PROVIDED ENTRIES:
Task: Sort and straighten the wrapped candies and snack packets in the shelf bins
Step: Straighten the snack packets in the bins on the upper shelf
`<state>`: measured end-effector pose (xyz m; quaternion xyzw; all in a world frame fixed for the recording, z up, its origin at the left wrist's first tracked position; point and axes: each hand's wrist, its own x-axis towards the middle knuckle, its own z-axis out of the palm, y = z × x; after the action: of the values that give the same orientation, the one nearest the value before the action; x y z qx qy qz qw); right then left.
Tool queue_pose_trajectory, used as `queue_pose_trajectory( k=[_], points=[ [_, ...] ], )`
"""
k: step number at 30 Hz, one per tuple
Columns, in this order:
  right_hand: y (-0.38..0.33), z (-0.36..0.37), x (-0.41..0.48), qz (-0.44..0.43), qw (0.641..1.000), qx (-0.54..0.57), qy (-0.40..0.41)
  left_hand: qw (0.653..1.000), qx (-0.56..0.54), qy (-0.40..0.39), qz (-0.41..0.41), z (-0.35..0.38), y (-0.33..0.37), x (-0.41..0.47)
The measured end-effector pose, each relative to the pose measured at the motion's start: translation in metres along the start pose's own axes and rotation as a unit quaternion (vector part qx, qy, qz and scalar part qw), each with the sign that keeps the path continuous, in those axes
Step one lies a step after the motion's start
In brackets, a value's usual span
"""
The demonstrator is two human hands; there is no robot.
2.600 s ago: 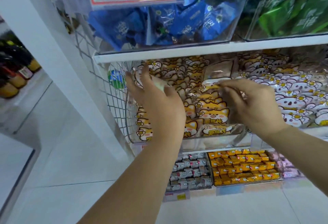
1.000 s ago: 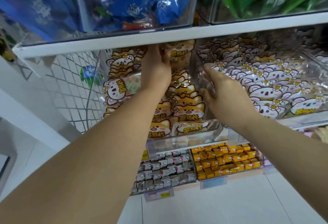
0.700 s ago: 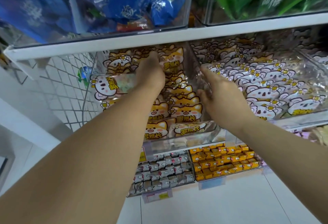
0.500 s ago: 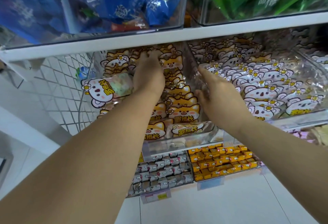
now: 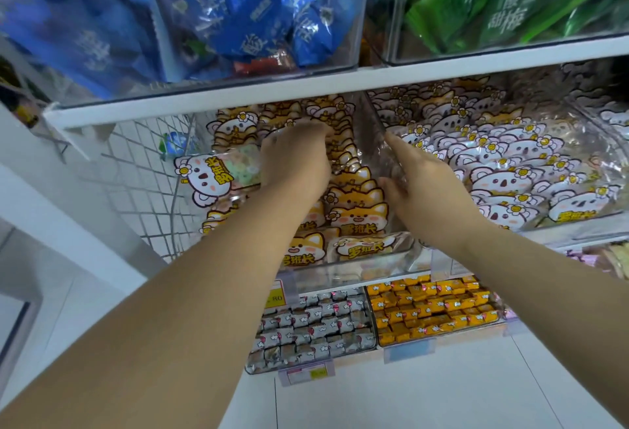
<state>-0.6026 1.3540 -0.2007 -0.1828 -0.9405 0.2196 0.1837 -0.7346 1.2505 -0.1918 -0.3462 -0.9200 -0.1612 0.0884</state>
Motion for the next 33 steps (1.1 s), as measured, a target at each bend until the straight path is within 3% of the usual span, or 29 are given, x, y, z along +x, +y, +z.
queue_pose_trajectory(
  k=[4,8,14,24,28,33],
  points=[
    [0.001,-0.007,-0.005,-0.003,1.000,-0.018,-0.016,0.998,0.006,0.066,-0.005,-0.019,-0.011,-0.026],
    [-0.009,0.000,-0.015,-0.025,0.997,-0.067,0.041,0.990,0.080,0.104,-0.048,-0.034,-0.031,-0.043],
    [-0.012,0.010,-0.018,-0.015,0.995,-0.081,0.060,0.983,0.071,0.013,-0.166,-0.040,-0.054,-0.068],
    [-0.005,0.003,-0.016,-0.038,0.998,-0.043,0.027,0.975,0.148,-0.057,-0.155,-0.035,-0.053,-0.064],
    [-0.003,-0.008,-0.017,-0.025,0.999,0.039,-0.007,0.984,0.109,0.047,-0.131,-0.036,-0.042,-0.069],
    [0.000,-0.032,-0.022,-0.038,0.989,0.140,-0.007,0.983,-0.022,0.182,0.002,-0.033,-0.004,-0.085]
  ],
)
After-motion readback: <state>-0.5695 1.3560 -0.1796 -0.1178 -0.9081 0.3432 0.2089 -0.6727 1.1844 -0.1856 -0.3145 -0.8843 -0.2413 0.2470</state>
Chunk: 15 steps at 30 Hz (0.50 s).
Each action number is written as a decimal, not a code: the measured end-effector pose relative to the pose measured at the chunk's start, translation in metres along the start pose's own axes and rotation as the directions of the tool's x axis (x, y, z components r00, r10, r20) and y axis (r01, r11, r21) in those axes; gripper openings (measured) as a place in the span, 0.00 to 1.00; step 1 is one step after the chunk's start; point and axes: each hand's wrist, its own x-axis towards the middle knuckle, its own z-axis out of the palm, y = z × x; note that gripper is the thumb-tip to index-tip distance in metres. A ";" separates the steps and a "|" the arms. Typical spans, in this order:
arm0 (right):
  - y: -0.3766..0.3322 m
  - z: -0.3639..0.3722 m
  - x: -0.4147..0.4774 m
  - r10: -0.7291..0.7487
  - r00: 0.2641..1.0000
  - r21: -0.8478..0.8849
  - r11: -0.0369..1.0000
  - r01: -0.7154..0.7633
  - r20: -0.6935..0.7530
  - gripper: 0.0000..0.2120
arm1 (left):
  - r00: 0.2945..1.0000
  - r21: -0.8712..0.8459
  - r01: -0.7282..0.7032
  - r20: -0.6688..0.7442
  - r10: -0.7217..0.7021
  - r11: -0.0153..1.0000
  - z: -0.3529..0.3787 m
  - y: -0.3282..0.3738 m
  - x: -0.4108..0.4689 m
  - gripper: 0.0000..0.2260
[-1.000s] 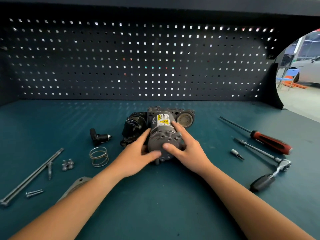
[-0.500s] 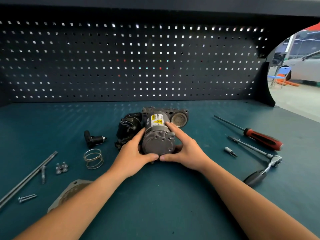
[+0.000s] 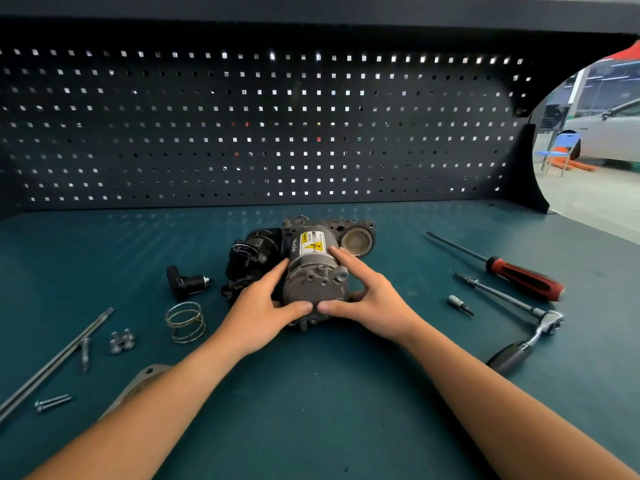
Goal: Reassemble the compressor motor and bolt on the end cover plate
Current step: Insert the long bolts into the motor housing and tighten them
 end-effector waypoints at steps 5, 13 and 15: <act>-0.002 0.001 -0.002 0.008 1.000 0.003 1.000 -0.008 0.017 0.40 | 1.000 0.050 -0.008 0.009 0.008 0.999 -0.001 0.002 -0.001 0.35; -0.004 -0.001 -0.003 0.052 0.997 0.065 0.996 -0.055 0.054 0.37 | 0.998 0.062 0.010 0.057 -0.013 0.998 -0.003 0.004 0.000 0.35; -0.004 -0.001 -0.002 0.039 0.999 0.040 0.998 -0.040 0.021 0.36 | 0.999 0.050 0.010 0.052 -0.012 0.999 -0.003 0.005 0.001 0.35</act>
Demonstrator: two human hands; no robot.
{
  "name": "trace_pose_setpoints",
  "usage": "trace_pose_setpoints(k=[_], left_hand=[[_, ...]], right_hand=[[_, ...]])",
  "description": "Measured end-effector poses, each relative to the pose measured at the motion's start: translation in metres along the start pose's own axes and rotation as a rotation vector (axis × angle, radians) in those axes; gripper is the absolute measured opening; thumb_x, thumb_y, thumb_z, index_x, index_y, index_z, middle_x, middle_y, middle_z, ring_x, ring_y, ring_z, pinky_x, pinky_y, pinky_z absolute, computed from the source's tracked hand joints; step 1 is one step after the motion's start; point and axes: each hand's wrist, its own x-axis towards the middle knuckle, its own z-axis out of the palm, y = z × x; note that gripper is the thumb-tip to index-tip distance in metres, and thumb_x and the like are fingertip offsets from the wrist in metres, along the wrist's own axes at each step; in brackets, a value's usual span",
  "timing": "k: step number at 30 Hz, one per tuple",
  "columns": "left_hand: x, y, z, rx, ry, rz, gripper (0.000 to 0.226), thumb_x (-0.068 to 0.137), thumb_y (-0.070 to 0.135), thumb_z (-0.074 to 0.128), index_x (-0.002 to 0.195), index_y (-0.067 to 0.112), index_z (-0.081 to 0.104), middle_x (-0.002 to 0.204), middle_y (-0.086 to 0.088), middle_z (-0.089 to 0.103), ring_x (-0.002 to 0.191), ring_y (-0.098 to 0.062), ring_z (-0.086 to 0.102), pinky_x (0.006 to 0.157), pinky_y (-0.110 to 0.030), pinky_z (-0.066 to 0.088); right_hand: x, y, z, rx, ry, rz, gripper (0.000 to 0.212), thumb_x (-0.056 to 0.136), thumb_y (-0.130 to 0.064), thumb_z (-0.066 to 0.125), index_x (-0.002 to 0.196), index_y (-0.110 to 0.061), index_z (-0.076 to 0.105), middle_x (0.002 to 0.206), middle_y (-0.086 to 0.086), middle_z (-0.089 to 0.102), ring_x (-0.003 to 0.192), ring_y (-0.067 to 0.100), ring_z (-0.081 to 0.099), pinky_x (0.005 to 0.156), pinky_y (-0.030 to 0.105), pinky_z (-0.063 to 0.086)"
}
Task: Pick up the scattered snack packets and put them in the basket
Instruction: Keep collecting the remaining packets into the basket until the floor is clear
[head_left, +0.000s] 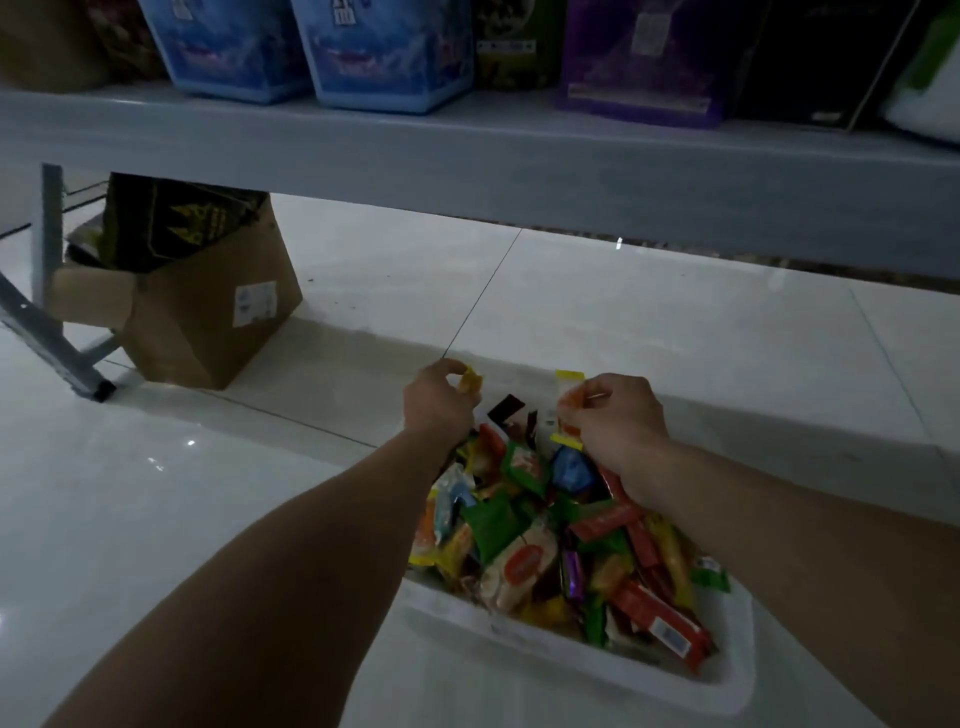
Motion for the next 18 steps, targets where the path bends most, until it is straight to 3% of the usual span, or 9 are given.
trace_pose_setpoints(k=[3,8,10,13,15,18], left_hand=[[0.021,-0.008,0.008,0.057,-0.010,0.004,0.023,0.087,0.017,0.067,0.110,0.019,0.066,0.099,-0.010,0.068,0.066,-0.013,0.057,0.052,-0.017,0.042],[0.047,-0.021,0.015,0.109,-0.046,0.040,0.032,0.086,0.002,0.063,0.114,0.019,0.063,0.092,0.002,0.064,0.080,-0.015,0.058,0.068,-0.024,0.052],[0.052,-0.030,0.016,0.136,-0.062,0.055,0.024,0.089,0.014,0.064,0.112,0.022,0.064,0.108,-0.004,0.066,0.091,-0.021,0.063,0.078,-0.027,0.054],[0.053,-0.038,0.012,0.229,-0.062,0.124,0.031,0.092,0.023,0.061,0.122,0.018,0.062,0.122,-0.004,0.063,0.110,-0.021,0.059,0.087,-0.023,0.043],[0.054,-0.044,0.006,0.226,-0.058,0.153,0.033,0.091,0.024,0.061,0.124,0.018,0.061,0.125,-0.005,0.061,0.115,-0.021,0.056,0.096,-0.028,0.044],[0.052,-0.052,-0.004,0.241,-0.077,0.151,0.036,0.090,0.025,0.062,0.126,0.021,0.060,0.129,-0.005,0.058,0.110,-0.020,0.058,0.096,-0.031,0.047]], right_hand=[[0.014,0.002,0.014,-0.048,-0.026,-0.006,0.004,0.085,-0.013,0.070,0.084,-0.016,0.067,0.092,0.004,0.068,0.083,0.018,0.064,0.076,0.030,0.055],[0.033,0.001,0.035,-0.107,-0.059,-0.049,0.003,0.086,-0.013,0.069,0.086,-0.016,0.068,0.096,0.003,0.067,0.089,0.019,0.063,0.075,0.028,0.050],[0.040,-0.003,0.043,-0.128,-0.055,-0.057,0.003,0.085,-0.013,0.070,0.085,-0.016,0.068,0.096,0.004,0.068,0.090,0.020,0.064,0.076,0.029,0.052],[0.049,-0.009,0.055,-0.154,-0.050,-0.099,0.007,0.085,-0.012,0.070,0.083,-0.017,0.067,0.096,0.005,0.069,0.089,0.020,0.065,0.074,0.027,0.053],[0.054,-0.013,0.064,-0.185,-0.056,-0.113,0.005,0.086,-0.013,0.069,0.089,-0.017,0.068,0.098,0.004,0.068,0.088,0.018,0.064,0.072,0.024,0.050],[0.059,-0.014,0.074,-0.274,-0.075,-0.125,0.028,0.085,-0.015,0.070,0.113,-0.014,0.065,0.109,0.004,0.065,0.095,0.018,0.061,0.081,0.023,0.049]])
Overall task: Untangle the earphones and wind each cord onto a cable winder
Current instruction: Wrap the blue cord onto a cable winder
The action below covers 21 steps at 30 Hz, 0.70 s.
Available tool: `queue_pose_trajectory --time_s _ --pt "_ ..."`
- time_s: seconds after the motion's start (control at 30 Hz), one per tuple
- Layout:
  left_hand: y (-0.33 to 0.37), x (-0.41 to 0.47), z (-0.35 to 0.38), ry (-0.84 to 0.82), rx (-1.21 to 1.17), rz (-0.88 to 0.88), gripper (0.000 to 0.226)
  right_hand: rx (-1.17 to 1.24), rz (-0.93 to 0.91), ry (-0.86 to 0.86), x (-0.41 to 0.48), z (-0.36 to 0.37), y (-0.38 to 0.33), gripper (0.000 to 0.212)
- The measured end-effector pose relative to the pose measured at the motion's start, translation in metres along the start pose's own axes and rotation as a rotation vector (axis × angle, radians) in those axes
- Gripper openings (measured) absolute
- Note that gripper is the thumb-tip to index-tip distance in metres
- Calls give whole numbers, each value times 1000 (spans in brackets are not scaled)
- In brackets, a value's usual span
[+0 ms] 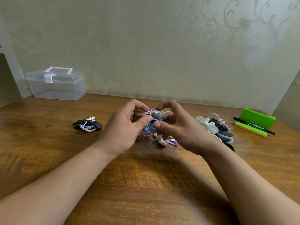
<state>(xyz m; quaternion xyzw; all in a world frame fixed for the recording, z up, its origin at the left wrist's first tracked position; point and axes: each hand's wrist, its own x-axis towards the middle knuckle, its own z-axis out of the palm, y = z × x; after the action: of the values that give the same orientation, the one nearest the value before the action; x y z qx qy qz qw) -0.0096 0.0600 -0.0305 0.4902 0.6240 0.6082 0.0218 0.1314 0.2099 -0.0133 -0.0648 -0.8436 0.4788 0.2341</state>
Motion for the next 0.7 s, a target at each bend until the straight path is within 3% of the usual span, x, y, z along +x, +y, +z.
queue_pose_trajectory --time_s 0.2,0.43,0.57,0.7 --pt "-6 2 8 -14 -49 -18 17 -200 -57 28 -1 11 4 17" --pt "-1 3 9 10 -119 -71 17 -125 -78 163 0 19 2 10" --pt "2 3 13 -3 -269 -173 25 -66 -84 292 1 20 0 14" --pt "6 4 16 7 -465 -380 42 -94 -117 311 1 18 1 13"
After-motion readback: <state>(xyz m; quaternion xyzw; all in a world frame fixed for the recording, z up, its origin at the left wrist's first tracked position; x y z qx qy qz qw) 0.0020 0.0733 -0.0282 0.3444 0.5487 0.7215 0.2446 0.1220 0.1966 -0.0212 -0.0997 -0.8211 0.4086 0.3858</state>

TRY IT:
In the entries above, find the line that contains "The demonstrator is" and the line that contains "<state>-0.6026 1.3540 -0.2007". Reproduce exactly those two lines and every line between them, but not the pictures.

ANSWER TO THIS PROBLEM:
The demonstrator is two human hands; there is no robot.
2.600 s ago: 
1.000 s ago: 
0.700 s ago: 
0.500 s ago: 
now: 
<state>-0.6026 1.3540 -0.2007 -0.1828 -0.9405 0.2196 0.1837 -0.7346 1.2505 -0.1918 -0.3462 -0.9200 -0.1612 0.0884</state>

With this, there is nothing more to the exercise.